Variability in the normative outcomes, programmatic activities and measurement of impact makes it challenging to compare the norm-change programmes. However, Table 3 in the paper summarises the key findings by extent of norm change programming. In brief:

  • Overall impact on norms related to child marriage: 2 out of 12 programmes had positive and statistically significant effects; 2 had mixed effects; 6 had no statistically significant effect; and 2 did not report effects on norms.
  • On child marriage or delaying marriage: 4 out of 12 programmes had positive and statistically significant effects; 3 had mixed effects; and 5 had no statistically significant effect.

The researchers identified common elements across the studies that showed mixed or positive impact in changing child marriage norms. Several included an economic component as a key activity of their intervention - e.g., providing girls with entrepreneurship training and engaging girls in village saving and loans schemes. While this result could be read as evidence that norms are not important and that child marriage is just a practical choice, girls are much more likely to be married as children, and when under the same pressures, families do not marry the boys. Relieving economic pressure may reduce child marriage risk for girls if families are primed to make that decision and see the girl as worth investing in.



Notably, there appears to be insufficient acknowledgement that girls themselves are not always the primary decision-makers for their own marriages. Most of the attitude/norm outcomes in the selected studies focused on the girls' attitudes, which unfortunately may not have a direct connection to their ages at marriage.



Relatedly, even when programmes worked at multiple levels, such as through engaging influential gatekeepers in the community, parents or siblings, programme activities aimed at groups other than girls themselves were often superficial, did not focus on influential reference groups, and were not explicitly linked to norms that had clearly been identified as important for child marriage. In other words, norm change in some cases appeared to almost be an afterthought rather than a key focus of the programme.

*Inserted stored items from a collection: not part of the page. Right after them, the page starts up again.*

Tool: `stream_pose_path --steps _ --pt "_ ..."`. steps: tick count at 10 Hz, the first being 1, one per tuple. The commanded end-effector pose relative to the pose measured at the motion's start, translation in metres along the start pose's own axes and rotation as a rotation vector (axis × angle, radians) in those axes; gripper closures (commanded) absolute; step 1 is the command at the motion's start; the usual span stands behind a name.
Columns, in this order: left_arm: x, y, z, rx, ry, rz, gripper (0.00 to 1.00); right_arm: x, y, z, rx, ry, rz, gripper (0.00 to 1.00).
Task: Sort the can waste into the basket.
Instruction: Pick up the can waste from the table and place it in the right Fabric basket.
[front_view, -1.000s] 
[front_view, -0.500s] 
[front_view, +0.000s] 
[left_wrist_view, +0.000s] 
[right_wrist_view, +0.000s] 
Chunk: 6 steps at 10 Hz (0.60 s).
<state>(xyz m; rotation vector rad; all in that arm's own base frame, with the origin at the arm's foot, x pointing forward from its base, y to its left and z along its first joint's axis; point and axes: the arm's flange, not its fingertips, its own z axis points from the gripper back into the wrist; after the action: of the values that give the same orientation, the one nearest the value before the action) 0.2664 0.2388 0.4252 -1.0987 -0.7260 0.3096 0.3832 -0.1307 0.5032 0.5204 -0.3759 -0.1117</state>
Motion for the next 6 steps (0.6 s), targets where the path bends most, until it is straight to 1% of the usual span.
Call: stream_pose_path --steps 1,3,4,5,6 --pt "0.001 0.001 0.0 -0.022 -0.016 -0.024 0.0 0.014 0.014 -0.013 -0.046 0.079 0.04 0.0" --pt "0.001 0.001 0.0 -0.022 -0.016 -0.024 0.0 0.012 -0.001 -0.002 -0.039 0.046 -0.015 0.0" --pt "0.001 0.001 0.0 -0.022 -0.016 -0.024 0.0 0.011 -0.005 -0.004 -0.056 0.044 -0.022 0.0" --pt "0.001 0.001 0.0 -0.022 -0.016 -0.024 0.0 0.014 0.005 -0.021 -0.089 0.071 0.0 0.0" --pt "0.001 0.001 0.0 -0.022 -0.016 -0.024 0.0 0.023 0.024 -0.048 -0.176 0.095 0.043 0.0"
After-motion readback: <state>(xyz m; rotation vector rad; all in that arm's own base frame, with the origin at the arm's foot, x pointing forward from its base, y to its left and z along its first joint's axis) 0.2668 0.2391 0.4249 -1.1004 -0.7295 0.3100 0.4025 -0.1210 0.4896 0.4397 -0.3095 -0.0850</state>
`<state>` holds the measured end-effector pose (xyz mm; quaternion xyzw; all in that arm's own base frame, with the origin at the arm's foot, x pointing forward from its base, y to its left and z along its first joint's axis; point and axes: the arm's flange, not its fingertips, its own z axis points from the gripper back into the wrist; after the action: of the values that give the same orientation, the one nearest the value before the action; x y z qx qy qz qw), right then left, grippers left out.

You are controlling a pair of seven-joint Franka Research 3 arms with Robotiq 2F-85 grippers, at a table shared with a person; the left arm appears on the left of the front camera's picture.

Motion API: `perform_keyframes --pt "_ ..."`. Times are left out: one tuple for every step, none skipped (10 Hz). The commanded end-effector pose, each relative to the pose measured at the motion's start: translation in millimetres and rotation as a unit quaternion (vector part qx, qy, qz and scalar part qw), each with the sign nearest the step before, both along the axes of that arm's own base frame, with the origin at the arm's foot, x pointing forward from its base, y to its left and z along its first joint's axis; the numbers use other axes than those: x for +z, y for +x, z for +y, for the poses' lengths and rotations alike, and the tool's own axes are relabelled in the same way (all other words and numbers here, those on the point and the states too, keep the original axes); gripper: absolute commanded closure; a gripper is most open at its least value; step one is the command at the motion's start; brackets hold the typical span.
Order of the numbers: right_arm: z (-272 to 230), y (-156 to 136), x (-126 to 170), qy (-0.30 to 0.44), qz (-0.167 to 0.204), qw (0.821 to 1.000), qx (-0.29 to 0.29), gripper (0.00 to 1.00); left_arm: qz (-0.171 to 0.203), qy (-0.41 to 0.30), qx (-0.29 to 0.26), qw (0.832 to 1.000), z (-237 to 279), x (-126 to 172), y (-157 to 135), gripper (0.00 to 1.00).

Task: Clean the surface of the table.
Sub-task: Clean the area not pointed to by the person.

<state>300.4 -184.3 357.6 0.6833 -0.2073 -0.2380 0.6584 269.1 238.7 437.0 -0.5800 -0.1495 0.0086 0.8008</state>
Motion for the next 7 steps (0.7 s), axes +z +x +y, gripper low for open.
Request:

What the researchers found, therefore, "was not that norms programming will not work, but rather that almost no one is doing it well."



According to the researchers, the varied ways the studies approach social norm change reflects a lack of a clear consensus about what "social norms" are, how they can be defined and measured, and what approaches to use in attempting to shift them.



On the whole, the results suggest an inconsistent relationship between interventions that purport to shift norms and child marriage outcomes. Just over half (7 of 12) of the studies showed any indication of having influenced child marriage outcomes and, among those, there was no clear relationship between the observed changes in child marriage and shifts in measured norms. These findings echo prior research showing that norm change programming has had more success in shifting individual attitudes than in shifting broader norms and related behaviours.



Per the researchers:

  • The field would do well to explore the impact of efforts to shift norms through structural interventions that go beyond social and behavioural communication programming.
  • Research and programming on norm change would benefit from shared definitions and consistent terminology for the different types of norms and theories of change that precisely link activities to the specific norms they seek to address.
  • In order to evaluate the range of interventions working to shift norms related to child marriage, the child marriage field needs validated instruments for quantitatively and qualitatively measuring change in social norms.
  • Data must be collected from the correct people in girls' lives and should go beyond attitudes to collect data on norms and behaviours - for example, asking about the perceived benefits of delaying child marriage.

The potential sustainability of norm change programming to address child marriage, as witnessed by work in related areas such as female genital mutilation and education, leads the researchers to call on the field to hold itself accountable to greater conceptual clarity, consistent implementation, and more complete and rigorous measurement of norms-change work.